Description of the task
Word for word, restate the lines of the material below from its first line through the one containing "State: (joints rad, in". Omit the rest.

▼▼▼

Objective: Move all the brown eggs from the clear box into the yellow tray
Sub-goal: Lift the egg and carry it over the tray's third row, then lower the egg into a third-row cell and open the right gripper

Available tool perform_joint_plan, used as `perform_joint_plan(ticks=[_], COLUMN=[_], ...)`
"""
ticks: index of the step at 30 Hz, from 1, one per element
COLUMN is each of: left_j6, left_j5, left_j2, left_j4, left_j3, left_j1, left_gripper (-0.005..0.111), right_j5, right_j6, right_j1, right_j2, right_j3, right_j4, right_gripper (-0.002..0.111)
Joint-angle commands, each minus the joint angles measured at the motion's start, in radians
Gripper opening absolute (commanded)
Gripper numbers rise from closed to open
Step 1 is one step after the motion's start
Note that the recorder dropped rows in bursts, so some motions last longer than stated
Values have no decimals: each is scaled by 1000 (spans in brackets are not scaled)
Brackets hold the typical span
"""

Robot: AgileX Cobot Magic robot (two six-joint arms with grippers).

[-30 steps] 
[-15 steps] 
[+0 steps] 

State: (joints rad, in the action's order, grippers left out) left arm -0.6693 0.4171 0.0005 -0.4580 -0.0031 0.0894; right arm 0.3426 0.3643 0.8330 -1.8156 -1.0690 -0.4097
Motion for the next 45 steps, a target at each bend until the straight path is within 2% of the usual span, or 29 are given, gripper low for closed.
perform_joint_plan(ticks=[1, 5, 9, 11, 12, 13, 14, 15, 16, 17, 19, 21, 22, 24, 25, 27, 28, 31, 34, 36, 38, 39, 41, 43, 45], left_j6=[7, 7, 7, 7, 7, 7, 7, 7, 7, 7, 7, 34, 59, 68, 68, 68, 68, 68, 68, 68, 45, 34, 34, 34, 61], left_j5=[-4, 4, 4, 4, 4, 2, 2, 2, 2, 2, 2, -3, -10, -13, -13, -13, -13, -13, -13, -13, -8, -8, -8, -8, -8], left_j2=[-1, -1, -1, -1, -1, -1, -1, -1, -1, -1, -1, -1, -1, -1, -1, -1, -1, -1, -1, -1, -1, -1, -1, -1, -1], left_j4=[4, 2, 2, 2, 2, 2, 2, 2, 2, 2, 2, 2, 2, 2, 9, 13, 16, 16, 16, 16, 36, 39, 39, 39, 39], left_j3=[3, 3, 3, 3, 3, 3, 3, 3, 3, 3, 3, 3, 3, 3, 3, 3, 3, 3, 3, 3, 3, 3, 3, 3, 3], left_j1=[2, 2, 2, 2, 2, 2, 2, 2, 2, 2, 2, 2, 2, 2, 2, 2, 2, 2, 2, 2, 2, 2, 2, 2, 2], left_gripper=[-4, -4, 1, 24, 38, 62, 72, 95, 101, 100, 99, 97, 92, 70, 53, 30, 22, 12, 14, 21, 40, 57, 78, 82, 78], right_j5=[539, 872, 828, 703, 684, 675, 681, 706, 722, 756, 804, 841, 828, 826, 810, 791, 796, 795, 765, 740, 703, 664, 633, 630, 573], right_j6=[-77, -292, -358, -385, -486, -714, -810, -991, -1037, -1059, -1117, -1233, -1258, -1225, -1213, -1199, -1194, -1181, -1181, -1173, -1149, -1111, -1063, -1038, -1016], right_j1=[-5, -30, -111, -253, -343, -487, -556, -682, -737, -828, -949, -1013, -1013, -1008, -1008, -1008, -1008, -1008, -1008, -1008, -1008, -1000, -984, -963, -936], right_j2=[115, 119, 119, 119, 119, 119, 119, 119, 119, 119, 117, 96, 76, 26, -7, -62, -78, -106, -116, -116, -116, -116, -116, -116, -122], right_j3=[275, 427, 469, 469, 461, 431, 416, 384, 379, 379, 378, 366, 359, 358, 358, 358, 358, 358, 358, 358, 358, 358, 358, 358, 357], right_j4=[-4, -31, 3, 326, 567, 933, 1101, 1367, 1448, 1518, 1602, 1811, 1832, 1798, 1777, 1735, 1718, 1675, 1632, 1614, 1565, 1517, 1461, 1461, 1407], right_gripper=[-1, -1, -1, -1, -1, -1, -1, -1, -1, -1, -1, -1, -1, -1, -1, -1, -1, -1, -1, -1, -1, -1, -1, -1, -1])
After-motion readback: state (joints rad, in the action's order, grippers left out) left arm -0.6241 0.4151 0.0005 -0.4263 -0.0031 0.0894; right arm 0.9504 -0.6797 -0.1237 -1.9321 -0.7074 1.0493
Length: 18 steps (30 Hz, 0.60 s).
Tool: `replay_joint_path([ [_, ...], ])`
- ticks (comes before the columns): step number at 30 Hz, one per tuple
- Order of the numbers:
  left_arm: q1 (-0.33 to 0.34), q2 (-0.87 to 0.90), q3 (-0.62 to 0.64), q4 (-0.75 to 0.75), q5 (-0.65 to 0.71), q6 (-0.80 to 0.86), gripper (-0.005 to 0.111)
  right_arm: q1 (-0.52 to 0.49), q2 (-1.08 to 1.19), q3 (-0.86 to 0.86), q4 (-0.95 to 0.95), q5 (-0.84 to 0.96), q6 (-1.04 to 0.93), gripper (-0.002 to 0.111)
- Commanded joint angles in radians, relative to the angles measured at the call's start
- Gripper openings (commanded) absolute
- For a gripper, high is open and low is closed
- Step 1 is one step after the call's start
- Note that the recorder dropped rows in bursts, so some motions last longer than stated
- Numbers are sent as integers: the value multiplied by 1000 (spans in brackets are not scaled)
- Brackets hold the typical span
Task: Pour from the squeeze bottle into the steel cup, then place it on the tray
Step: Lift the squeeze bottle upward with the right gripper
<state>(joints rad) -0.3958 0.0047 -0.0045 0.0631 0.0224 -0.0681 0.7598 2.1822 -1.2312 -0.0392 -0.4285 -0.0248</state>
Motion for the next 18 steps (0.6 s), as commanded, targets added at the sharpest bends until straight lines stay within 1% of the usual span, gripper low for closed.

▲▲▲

Answer space
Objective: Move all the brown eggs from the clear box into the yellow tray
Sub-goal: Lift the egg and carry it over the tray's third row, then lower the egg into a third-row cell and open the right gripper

Available tool perform_joint_plan, used as `perform_joint_plan(ticks=[_], COLUMN=[_], ...)`
"""
ticks: index of the step at 30 Hz, from 1, one per element
COLUMN is each of: left_j6, left_j5, left_j2, left_j4, left_j3, left_j1, left_gripper (-0.005..0.111), right_j5, right_j6, right_j1, right_j2, right_j3, right_j4, right_gripper (-0.002..0.111)
Joint-angle commands, each minus the joint angles measured at the motion's start, in radians
Gripper opening absolute (commanded)
Gripper numbers rise from closed to open
Step 1 is one step after the motion's start
Note that the recorder dropped rows in bursts, so some motions last longer than stated
Values have no decimals: each is scaled by 1000 (spans in brackets are not scaled)
Brackets hold the typical span
"""

Robot: AgileX Cobot Magic robot (two six-joint arms with grippers).

[-30 steps] 
[-15 steps] 
[+0 steps] 

State: (joints rad, in the action's order, grippers left out) left arm -0.6693 0.4171 0.0005 -0.4580 -0.0031 0.0894; right arm 0.3426 0.3643 0.8330 -1.8156 -1.0690 -0.4097

No more output will be produced.